* **Problem statement**:
Read through the data, and wherever a line holds the word "beige", write that line out.

* **Exercise data**:
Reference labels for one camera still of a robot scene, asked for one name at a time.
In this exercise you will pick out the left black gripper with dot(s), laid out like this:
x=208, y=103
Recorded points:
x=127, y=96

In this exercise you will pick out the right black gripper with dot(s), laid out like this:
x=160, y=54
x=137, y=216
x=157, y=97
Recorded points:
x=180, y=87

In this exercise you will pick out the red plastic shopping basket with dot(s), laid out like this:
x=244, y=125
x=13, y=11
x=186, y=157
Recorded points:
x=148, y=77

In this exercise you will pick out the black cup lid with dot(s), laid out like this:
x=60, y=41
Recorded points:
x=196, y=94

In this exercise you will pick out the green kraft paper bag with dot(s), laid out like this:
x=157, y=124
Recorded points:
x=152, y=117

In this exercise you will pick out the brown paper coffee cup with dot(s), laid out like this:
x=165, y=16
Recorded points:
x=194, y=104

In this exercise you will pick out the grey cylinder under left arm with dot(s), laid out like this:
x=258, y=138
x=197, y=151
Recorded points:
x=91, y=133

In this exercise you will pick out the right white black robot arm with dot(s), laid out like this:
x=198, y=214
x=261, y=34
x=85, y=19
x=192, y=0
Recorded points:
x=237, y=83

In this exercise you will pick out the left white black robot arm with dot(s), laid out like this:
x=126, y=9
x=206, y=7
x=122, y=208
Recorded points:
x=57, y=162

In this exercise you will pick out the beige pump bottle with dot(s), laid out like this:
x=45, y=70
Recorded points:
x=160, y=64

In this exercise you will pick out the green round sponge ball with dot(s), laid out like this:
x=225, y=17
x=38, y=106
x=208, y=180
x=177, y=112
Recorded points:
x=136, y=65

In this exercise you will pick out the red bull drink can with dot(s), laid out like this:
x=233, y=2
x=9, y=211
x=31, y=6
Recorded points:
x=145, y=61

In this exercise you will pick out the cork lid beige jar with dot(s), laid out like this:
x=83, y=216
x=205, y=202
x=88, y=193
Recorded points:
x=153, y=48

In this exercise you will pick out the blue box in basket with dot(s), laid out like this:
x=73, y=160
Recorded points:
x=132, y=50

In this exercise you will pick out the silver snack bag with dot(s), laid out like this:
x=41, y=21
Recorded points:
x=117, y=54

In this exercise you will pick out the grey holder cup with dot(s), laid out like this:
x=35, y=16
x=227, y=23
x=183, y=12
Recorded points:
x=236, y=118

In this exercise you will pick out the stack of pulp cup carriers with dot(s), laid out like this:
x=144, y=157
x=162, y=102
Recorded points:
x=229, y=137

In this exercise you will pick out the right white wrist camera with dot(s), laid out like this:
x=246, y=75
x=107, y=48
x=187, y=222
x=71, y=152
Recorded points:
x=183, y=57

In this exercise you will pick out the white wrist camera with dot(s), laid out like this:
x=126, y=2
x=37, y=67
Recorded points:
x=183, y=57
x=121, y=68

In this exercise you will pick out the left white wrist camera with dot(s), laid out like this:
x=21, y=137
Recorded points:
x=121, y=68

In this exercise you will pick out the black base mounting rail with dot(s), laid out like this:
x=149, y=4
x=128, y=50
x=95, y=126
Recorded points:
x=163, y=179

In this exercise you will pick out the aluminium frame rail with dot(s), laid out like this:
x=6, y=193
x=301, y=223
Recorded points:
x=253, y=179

* **Answer space**:
In this exercise you will pick out the beige pump bottle with dot(s), laid out like this:
In this exercise you will pick out the cork lid beige jar with dot(s), laid out like this:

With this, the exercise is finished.